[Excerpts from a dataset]

=== Section Start ===

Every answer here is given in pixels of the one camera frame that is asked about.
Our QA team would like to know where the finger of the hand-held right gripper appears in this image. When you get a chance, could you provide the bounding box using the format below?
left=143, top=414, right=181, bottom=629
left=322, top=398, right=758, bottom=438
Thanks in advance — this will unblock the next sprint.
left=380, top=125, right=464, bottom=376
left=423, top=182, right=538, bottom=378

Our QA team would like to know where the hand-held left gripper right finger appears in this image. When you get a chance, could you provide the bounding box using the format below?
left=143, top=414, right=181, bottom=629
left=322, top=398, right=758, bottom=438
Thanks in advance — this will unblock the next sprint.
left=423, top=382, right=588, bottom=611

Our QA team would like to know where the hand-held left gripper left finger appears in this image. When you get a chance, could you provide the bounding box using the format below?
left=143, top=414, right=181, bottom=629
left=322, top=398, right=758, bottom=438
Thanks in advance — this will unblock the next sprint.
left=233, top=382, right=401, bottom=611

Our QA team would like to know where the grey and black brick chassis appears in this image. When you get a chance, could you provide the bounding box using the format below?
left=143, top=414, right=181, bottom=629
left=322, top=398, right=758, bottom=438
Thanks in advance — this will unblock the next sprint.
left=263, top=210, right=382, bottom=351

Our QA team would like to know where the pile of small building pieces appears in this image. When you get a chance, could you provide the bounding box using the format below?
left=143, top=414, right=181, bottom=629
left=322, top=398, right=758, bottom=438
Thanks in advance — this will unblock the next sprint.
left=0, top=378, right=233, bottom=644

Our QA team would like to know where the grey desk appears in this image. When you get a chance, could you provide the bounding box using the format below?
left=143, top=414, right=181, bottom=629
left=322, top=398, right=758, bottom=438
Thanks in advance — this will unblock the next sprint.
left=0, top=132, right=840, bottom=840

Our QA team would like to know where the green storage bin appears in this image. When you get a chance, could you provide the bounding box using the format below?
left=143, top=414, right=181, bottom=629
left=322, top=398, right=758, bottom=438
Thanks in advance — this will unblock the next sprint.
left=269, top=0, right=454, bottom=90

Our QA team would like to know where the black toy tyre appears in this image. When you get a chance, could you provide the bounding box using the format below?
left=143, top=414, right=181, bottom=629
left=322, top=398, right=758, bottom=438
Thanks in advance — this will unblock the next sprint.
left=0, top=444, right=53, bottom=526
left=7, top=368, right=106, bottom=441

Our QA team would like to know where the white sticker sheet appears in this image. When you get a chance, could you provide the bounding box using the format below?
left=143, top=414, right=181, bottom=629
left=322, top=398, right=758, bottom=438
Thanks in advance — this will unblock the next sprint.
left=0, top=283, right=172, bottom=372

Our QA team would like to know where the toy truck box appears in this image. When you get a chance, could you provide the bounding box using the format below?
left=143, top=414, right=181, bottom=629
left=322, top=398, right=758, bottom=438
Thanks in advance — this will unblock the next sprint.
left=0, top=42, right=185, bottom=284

=== Section End ===
=== Section Start ===

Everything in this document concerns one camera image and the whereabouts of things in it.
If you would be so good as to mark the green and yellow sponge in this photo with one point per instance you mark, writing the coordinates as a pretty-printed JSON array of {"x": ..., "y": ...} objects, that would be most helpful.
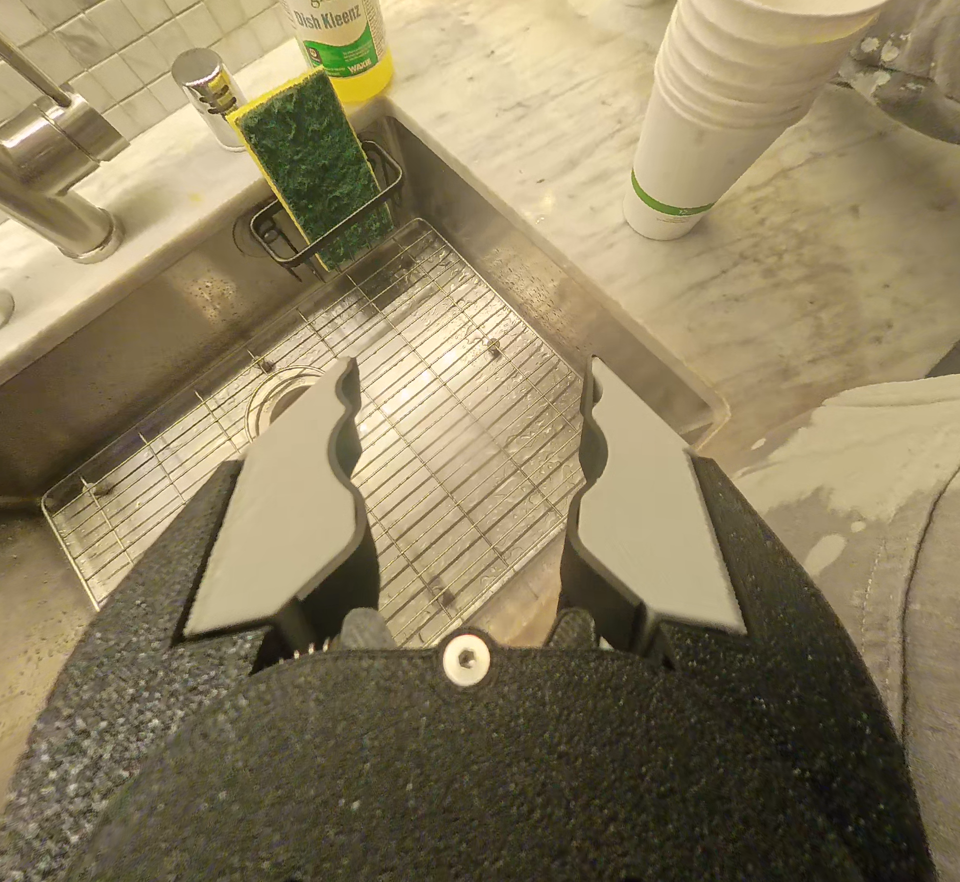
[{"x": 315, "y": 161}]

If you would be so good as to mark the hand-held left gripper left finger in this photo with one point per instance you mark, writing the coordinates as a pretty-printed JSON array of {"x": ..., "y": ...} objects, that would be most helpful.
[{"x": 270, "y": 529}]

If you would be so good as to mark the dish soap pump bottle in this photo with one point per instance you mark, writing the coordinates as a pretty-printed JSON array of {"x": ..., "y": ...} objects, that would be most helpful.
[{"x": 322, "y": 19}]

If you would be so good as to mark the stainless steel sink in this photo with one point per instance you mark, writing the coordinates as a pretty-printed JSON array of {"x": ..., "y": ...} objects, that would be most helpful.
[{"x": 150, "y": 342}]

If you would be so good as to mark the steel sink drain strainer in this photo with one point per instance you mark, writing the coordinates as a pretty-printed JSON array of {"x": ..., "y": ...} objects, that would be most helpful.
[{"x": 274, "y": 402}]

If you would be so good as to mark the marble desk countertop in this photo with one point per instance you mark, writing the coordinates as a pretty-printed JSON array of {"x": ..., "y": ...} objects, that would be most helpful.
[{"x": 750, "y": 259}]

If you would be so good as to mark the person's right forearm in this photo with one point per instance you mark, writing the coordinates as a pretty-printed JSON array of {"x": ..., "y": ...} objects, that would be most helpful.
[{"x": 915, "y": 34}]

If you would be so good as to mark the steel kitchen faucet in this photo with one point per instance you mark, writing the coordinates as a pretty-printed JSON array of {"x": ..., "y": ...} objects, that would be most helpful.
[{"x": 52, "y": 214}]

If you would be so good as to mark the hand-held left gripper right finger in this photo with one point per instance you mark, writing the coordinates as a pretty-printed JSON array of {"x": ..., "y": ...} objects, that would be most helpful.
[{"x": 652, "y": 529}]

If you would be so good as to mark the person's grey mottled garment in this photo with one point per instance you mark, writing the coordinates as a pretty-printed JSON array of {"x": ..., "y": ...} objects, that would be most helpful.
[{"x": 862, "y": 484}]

=== Section End ===

> **EXERCISE**
Work through the records above and count the lines that hold the string "camera". Please give only that figure.

> **ANSWER BOX**
2